# WORK INSTRUCTIONS
Select, from the data, each line where "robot" occurs.

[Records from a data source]
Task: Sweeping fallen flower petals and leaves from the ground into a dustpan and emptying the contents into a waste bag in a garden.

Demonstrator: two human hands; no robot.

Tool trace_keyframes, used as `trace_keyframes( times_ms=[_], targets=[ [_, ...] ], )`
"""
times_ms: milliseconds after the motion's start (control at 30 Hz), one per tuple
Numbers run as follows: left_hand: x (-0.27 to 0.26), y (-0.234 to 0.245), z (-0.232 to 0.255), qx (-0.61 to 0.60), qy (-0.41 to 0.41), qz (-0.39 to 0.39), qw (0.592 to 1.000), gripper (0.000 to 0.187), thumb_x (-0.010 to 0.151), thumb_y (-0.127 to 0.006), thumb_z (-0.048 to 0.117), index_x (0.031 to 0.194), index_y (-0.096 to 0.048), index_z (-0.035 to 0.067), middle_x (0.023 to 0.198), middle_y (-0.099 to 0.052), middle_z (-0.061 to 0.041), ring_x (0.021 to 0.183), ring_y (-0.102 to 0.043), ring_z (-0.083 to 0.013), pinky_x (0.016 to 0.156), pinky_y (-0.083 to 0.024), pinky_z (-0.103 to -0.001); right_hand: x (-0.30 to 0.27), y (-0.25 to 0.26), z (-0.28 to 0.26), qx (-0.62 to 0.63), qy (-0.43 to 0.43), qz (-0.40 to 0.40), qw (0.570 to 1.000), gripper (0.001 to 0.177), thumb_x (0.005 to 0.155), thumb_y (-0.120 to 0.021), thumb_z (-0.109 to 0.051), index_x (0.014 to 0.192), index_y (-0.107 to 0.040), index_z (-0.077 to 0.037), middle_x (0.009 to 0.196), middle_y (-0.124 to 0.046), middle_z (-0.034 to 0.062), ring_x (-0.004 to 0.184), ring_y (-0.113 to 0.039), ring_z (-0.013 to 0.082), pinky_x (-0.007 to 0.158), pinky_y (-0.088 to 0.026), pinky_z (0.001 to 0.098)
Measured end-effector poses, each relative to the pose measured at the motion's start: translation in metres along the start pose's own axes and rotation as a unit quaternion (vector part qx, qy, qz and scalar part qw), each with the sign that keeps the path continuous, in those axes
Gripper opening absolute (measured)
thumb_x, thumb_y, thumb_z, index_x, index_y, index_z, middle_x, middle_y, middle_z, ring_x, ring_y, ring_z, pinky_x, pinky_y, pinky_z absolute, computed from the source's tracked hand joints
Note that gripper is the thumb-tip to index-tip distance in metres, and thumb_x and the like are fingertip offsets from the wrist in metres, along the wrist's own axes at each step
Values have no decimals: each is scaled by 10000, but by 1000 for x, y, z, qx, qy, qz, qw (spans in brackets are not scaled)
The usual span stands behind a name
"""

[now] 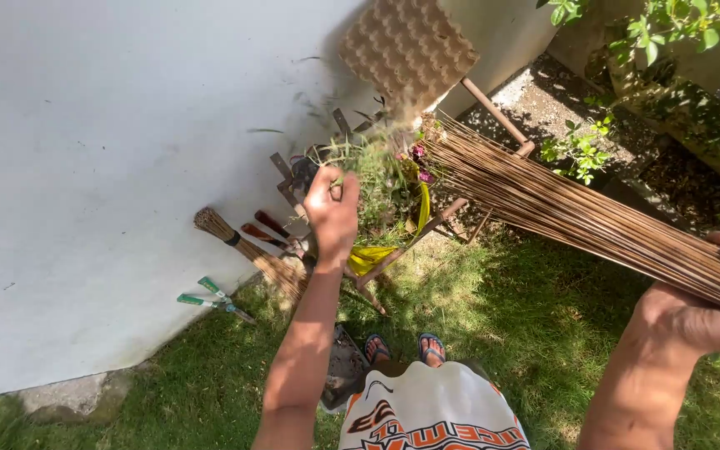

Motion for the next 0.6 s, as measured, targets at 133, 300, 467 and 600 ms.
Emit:
trace_keyframes(
  times_ms=[133,300,467,600],
  targets=[
    [-34,7,-64,164,307,46,936,167,993,-592,225,1058,-639,78,691,-595,-7,389,-362,-54,270,-218,-265,5,18,-3,-16,10,-11,1000,598,697,-657,-733,946,-619,-190,971,-605,-16,981,-627,127,1072,-582,341],
    [-24,15,-167,224,270,-8,937,51,1006,-572,136,1010,-581,86,920,-519,-61,684,-502,-131,518,-451,-276,-12,-27,-8,9,36,-41,998,362,862,-661,-537,962,-647,-189,907,-626,-23,887,-631,150,952,-610,366],
    [-25,4,-152,335,239,-123,903,429,1031,-574,174,1425,-507,19,1139,-615,-207,857,-670,-197,876,-607,-386,-41,-81,20,15,31,-98,995,210,944,-637,-381,1035,-551,-212,882,-581,12,825,-594,197,865,-573,402],
    [-46,21,-132,364,258,-27,895,323,1045,-586,237,1348,-611,131,1385,-451,-176,1259,-476,-318,1078,-435,-520,-79,-106,63,16,42,-243,969,229,924,-573,-344,1032,-455,-180,831,-546,44,783,-611,208,869,-583,426]
  ],
)
Point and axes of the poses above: each hand's wrist, its own x-axis towards the middle knuckle, its own y-axis out of the back of the hand, z = x × y, the point moved 6 cm from there along x, towards the middle knuckle
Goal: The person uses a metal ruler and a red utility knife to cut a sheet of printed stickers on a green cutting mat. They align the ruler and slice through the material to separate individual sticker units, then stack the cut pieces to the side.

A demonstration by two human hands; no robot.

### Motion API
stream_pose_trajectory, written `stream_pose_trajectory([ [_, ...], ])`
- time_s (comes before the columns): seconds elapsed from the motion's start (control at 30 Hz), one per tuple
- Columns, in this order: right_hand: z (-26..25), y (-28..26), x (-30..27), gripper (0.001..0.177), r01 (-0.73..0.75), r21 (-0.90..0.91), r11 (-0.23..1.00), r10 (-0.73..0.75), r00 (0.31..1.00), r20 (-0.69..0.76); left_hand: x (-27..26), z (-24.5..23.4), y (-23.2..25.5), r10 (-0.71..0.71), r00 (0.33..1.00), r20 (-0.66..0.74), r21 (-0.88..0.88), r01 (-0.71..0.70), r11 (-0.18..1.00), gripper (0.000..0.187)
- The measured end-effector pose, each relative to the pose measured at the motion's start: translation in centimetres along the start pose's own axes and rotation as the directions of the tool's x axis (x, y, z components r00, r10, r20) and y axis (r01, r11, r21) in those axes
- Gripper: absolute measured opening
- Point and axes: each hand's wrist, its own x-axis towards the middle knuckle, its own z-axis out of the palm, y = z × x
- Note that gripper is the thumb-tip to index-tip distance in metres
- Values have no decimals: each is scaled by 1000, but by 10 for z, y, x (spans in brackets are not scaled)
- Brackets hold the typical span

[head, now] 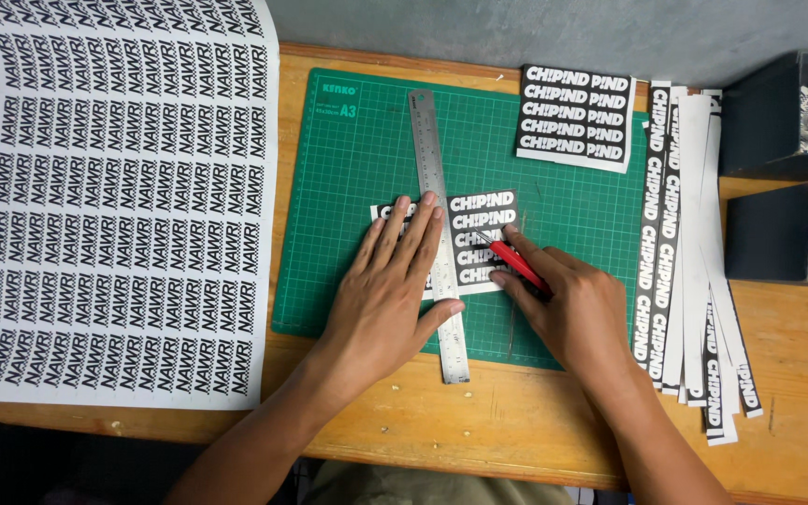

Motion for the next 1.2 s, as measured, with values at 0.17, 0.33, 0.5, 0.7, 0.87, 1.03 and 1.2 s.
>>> stream_pose_trajectory([
  [0.17, -1, -1, 0, 57, 4, 10, 1000, -4, 1000, -3, 0, -10, 2, 3, 1000, 19, -52, -2, 999, 99],
  [0.33, -3, -2, 0, 58, 0, 6, 1000, 0, 1000, 29, -2, -13, 1, 15, 1000, 10, -54, -14, 998, 92],
  [0.5, -2, -1, 0, 58, -2, -14, 1000, 2, 1000, 28, -2, -13, 1, 39, 999, 30, -31, -38, 999, 97],
  [0.7, -2, -1, 0, 58, 10, -17, 1000, -9, 1000, 23, -2, -12, -1, 38, 998, 40, -27, -37, 999, 98],
  [0.87, -4, -3, 0, 56, 14, -20, 1000, -14, 1000, 16, -3, -13, -1, 40, 998, 46, -7, -39, 999, 99],
  [1.03, -4, -4, 0, 56, 16, -9, 1000, -16, 1000, -1, -4, -12, -2, 38, 998, 54, 15, -39, 999, 101],
  [1.2, -5, -5, 1, 54, 17, -5, 1000, -17, 1000, 6, -3, -13, -1, 34, 998, 59, 10, -35, 999, 100],
])
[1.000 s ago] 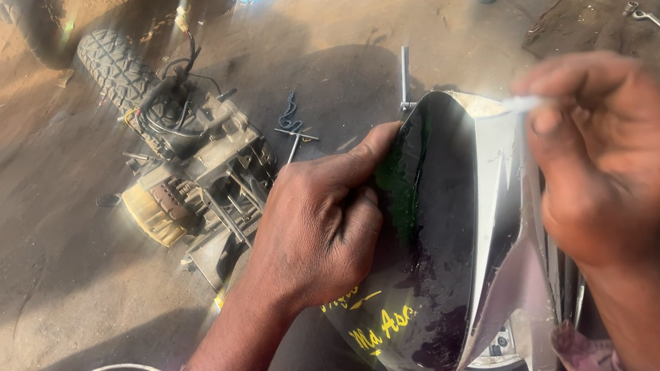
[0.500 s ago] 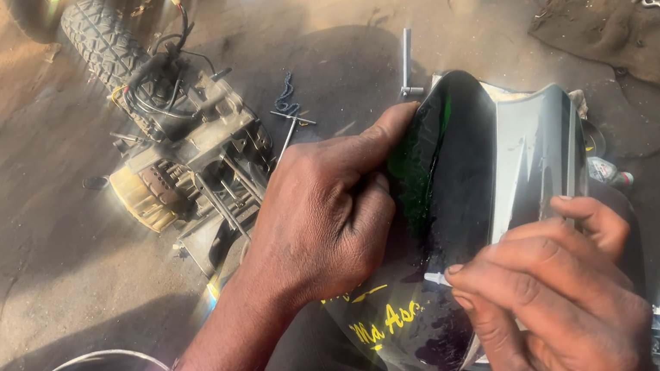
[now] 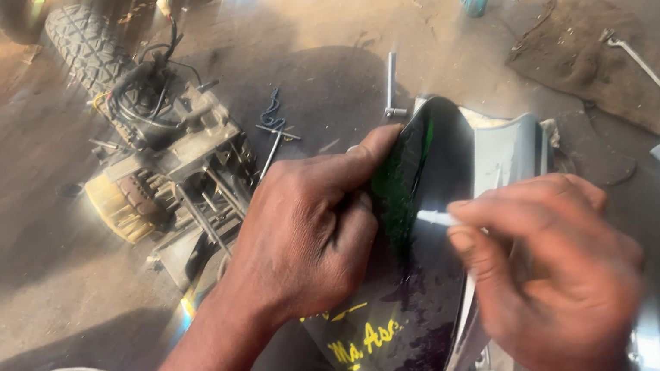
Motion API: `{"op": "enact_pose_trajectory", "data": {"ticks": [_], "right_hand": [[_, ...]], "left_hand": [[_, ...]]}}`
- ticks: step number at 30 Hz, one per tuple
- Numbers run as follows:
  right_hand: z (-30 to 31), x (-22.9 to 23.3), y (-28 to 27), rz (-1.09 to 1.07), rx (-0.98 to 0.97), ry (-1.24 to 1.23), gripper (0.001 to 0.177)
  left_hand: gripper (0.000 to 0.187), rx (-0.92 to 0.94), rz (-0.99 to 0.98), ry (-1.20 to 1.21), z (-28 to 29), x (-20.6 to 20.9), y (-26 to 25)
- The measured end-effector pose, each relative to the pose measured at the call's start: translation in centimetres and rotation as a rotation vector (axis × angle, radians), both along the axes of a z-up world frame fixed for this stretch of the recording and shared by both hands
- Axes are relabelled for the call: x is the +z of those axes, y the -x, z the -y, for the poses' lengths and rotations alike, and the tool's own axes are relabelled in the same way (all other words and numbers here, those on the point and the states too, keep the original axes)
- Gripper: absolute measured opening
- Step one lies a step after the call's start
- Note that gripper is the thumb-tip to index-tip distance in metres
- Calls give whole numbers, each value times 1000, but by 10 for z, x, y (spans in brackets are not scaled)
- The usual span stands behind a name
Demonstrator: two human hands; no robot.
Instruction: The recorder is repairing a motorcycle plastic fairing by securing components with glue and applying a patch.
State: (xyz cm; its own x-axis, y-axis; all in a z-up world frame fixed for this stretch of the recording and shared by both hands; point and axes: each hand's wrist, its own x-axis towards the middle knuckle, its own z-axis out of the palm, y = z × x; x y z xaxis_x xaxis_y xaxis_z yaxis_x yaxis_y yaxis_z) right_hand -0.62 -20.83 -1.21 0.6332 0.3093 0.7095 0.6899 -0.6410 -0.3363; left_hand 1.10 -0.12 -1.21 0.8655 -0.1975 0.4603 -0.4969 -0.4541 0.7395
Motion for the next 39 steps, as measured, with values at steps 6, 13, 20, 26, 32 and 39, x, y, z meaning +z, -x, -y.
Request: {"op": "enact_pose_trajectory", "data": {"ticks": [6,13,20,26,32,39], "right_hand": [[15,-16,-9,-350,-61,-655,11],[48,-32,-39,-335,133,-782,12],[68,-39,-59,-358,291,-956,8],[62,-24,-61,-505,298,-1084,9],[61,-19,-63,-628,324,-1217,10],[63,-18,-57,-640,315,-1218,9]], "left_hand": [[57,18,-16,-29,-3,4,4],[54,-13,31,23,2,7,3],[54,-3,-28,5,2,11,5],[56,5,-97,5,3,15,6],[55,-1,-73,-14,5,16,8],[56,96,-223,-137,10,15,17]]}}
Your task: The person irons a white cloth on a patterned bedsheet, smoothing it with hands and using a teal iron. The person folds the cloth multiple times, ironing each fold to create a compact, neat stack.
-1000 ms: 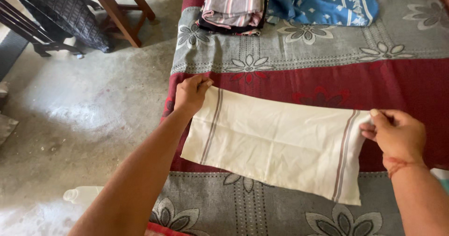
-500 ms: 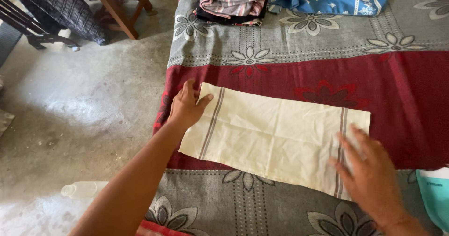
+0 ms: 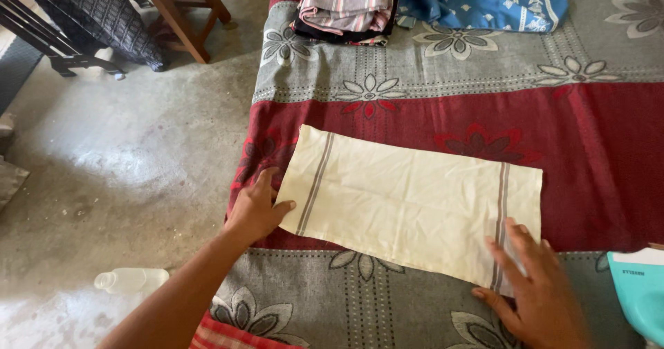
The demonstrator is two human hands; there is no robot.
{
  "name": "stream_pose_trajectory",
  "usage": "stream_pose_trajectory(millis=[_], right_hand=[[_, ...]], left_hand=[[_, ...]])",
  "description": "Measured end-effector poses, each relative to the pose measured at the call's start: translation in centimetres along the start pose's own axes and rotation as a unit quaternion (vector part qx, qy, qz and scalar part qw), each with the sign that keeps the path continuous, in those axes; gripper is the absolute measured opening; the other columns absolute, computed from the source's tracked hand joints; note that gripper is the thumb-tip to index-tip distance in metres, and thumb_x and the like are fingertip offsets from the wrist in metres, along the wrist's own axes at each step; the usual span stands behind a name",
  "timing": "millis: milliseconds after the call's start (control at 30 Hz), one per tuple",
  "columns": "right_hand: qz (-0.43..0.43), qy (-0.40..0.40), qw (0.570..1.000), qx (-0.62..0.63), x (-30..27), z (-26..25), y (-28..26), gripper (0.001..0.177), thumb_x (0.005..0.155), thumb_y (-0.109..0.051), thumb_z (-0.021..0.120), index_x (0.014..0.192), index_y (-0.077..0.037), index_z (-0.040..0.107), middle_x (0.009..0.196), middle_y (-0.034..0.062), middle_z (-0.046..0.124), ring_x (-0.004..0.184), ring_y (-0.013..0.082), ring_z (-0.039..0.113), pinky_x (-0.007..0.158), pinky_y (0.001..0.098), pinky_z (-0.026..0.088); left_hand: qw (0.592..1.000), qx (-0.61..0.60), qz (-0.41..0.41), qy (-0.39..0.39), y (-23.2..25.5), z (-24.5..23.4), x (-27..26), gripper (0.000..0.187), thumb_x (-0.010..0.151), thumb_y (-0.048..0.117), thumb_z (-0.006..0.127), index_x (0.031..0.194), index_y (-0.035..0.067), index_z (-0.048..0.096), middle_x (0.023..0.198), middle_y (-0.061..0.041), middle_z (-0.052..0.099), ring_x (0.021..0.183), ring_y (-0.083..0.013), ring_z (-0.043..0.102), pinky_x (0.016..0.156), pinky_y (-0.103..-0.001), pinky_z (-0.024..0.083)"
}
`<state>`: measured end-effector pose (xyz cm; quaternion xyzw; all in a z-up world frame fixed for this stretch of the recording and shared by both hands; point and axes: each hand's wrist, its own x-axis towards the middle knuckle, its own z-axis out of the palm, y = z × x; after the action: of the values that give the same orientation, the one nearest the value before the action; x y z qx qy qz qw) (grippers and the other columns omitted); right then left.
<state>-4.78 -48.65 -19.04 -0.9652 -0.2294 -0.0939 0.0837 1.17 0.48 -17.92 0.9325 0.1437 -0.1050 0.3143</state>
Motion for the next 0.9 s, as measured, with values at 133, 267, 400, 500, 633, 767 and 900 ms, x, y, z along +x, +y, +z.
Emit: stream_pose_trajectory(millis=[133, 267, 400, 500, 633, 767, 900], right_hand=[[0.038, -0.003, 0.999, -0.026, -1.9, -0.2, 1.3, 0.070, 0.072, -0.047, 0.077, 0.132, -0.015, 0.060, 0.146, 0.0198, 0.049, 0.132, 0.0367, 0.054, 0.108, 0.0527, 0.047], [-0.047, -0.027, 0.998, 0.020, -1.9, -1.4, 1.3, 0.056, 0.076, -0.024, 0.073, 0.129, -0.014, 0.062, 0.134, 0.0161, 0.053, 0.120, 0.0322, 0.056, 0.100, 0.0481, 0.050], [-0.106, -0.054, 0.993, 0.005, -0.4, -2.6, 0.7, 0.058, 0.072, -0.011, 0.071, 0.129, -0.011, 0.062, 0.137, 0.0132, 0.054, 0.122, 0.0310, 0.055, 0.102, 0.0454, 0.048], [-0.092, -0.098, 0.991, 0.002, -0.1, -2.6, 0.8, 0.058, 0.071, -0.008, 0.071, 0.128, -0.011, 0.063, 0.140, 0.0096, 0.053, 0.126, 0.0287, 0.054, 0.106, 0.0434, 0.047], [0.049, -0.081, 0.996, 0.007, -1.4, -1.4, 1.7, 0.056, 0.068, -0.016, 0.082, 0.122, -0.014, 0.068, 0.144, 0.0148, 0.049, 0.128, 0.0299, 0.051, 0.107, 0.0421, 0.046], [0.181, -0.004, 0.982, 0.049, -2.3, 0.0, 2.5, 0.079, 0.065, -0.037, 0.083, 0.132, -0.004, 0.058, 0.141, 0.0320, 0.043, 0.113, 0.0364, 0.057, 0.100, 0.0488, 0.049], [0.360, -0.089, 0.923, 0.106, -0.8, 1.1, 2.2, 0.100, 0.082, -0.058, 0.073, 0.144, 0.012, 0.039, 0.128, 0.0326, 0.048, 0.106, 0.0400, 0.061, 0.085, 0.0496, 0.057]], left_hand=[[0.996, -0.084, 0.011, -0.007, 0.5, -0.9, -0.6, 0.081, 0.077, 0.032, 0.082, 0.147, 0.012, 0.047, 0.094, -0.011, 0.076, 0.087, -0.0237, 0.074, 0.078, -0.039, 0.059], [0.994, -0.097, 0.009, -0.041, 1.5, -1.9, -1.4, 0.080, 0.077, 0.028, 0.083, 0.148, 0.019, 0.048, 0.092, -0.012, 0.076, 0.083, -0.0200, 0.072, 0.072, -0.036, 0.059], [0.989, -0.121, 0.043, -0.068, 0.8, -2.2, -1.6, 0.065, 0.077, 0.016, 0.079, 0.139, 0.024, 0.059, 0.100, -0.001, 0.071, 0.084, -0.0125, 0.070, 0.070, -0.029, 0.063], [0.970, -0.206, -0.014, -0.129, -0.3, -2.0, -0.9, 0.040, 0.087, 0.012, 0.074, 0.126, 0.014, 0.073, 0.086, -0.004, 0.064, 0.077, -0.0112, 0.063, 0.069, -0.030, 0.062], [0.947, -0.274, -0.053, -0.160, -1.0, -1.6, -0.3, 0.029, 0.090, 0.014, 0.072, 0.118, 0.006, 0.076, 0.085, 0.001, 0.060, 0.077, -0.0081, 0.061, 0.071, -0.029, 0.062], [0.948, -0.266, -0.066, -0.160, -0.3, -1.9, -0.8, 0.027, 0.088, 0.014, 0.077, 0.111, 0.001, 0.074, 0.085, 0.002, 0.057, 0.077, -0.0080, 0.061, 0.072, -0.028, 0.066], [0.964, -0.224, -0.040, -0.135, 0.5, -2.1, -1.6, 0.026, 0.081, 0.013, 0.081, 0.103, 0.002, 0.075, 0.081, -0.001, 0.059, 0.073, -0.0092, 0.065, 0.065, -0.026, 0.067]])
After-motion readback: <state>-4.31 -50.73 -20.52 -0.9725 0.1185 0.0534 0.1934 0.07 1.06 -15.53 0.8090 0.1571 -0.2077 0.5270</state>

# ANSWER SPACE
Demonstrator: two human hands; no robot.
A demonstration by two human hands; no robot.
Demonstrator: two human hands; no robot.
The demonstrator is two human hands; there is no robot.

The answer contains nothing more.